Word for word, restate the lines of the listing from the one that holds "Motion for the" through the very last line, and nothing more.

═════ GIVEN MATERIAL ═════

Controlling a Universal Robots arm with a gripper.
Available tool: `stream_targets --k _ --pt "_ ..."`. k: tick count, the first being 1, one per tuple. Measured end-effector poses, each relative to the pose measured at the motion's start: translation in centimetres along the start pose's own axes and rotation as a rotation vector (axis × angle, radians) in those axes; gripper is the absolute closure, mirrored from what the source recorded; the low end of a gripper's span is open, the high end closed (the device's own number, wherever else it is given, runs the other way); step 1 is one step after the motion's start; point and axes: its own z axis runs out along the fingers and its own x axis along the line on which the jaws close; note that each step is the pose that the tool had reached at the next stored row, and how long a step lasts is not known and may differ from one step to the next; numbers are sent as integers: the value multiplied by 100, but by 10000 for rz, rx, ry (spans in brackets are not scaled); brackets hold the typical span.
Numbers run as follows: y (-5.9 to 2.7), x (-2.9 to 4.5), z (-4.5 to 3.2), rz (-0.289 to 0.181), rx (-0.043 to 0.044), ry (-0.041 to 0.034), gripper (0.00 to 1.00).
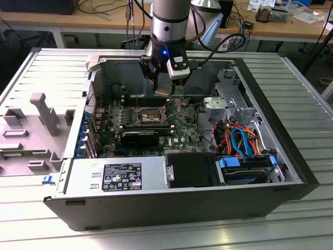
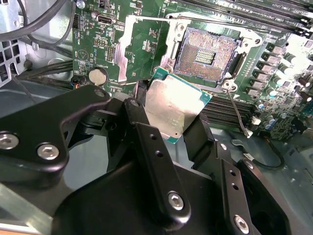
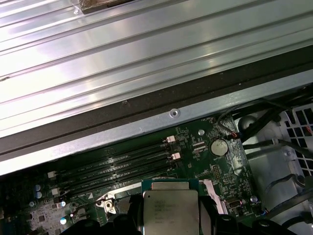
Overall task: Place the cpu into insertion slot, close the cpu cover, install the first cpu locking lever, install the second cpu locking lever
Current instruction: 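Place the cpu into insertion slot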
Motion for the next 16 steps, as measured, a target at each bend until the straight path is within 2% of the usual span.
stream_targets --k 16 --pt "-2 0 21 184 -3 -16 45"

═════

▶ **ANSWER TO THE PROBLEM**
Motion for the next 16 steps, as measured, a target at each bend until the straight path is within 2% of the usual span.
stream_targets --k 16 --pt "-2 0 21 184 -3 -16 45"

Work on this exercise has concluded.